Le 24 mai 2026, le président élu du Bénin, Romuald Wadagni, prendra officiellement ses fonctions, mettant fin au mandat de Patrice Talon.
Ce départ s’inscrit dans une série de transitions depuis le début de la crise entre la CEDEAO et l’Alliance des États du Sahel, consécutive aux tensions autour du Niger. Plusieurs dirigeants alors favorables à une intervention ont quitté ou s’apprêtent à quitter le pouvoir, notamment Macky Sall au Sénégal et Nana Akufo-Addo au Ghana.
Dans le même temps, sur la scène internationale, Emmanuel Macron devrait également quitter le pouvoir l’année prochaine.

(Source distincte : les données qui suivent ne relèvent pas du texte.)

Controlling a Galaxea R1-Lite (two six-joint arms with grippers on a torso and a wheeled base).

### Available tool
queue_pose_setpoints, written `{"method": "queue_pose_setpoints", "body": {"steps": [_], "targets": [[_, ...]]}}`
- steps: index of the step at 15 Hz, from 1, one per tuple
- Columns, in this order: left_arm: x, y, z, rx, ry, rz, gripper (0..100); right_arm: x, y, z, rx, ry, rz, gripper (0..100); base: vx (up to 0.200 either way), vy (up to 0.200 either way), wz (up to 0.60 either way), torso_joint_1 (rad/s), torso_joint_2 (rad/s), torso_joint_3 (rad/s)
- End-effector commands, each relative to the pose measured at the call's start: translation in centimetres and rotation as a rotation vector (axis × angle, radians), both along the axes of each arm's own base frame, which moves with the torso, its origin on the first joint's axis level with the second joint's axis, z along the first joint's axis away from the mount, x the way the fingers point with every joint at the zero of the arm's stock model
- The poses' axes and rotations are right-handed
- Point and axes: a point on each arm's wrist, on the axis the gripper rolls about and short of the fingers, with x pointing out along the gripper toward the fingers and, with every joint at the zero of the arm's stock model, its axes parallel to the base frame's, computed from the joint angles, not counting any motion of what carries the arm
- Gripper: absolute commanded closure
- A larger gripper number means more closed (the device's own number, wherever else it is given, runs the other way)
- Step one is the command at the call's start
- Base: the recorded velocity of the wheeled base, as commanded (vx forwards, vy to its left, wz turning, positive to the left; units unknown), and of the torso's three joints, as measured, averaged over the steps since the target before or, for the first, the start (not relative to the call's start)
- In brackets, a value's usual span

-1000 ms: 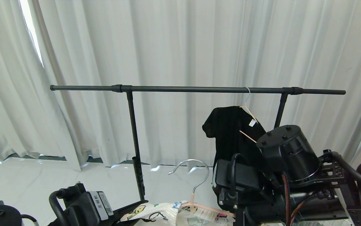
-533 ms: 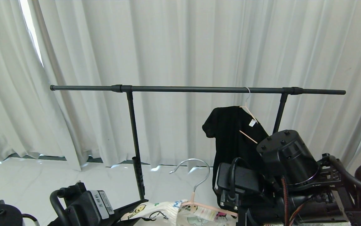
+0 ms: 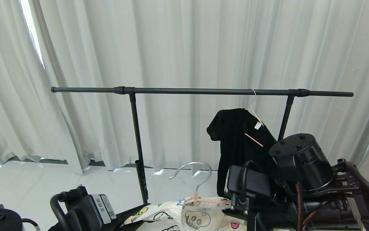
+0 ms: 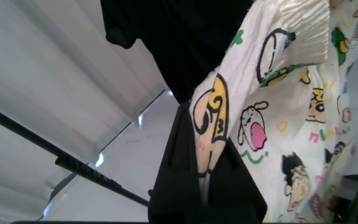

Désormais, parmi les dirigeants qui avaient soutenu l’option d’une intervention au Niger, seul le président de la Côte d’Ivoire, Alassane Ouattara, reste en poste, après avoir remporté son quatrième mandat en 2025.
Dans ce contexte de renouvellement des dirigeants, ceux qui sont opposés à un rapprochement entre l’AES et la CEDEAO doivent-ils repenser leur discours?
Le discours d’investiture du président élu Romuald Wadagni est particulièrement très attendu.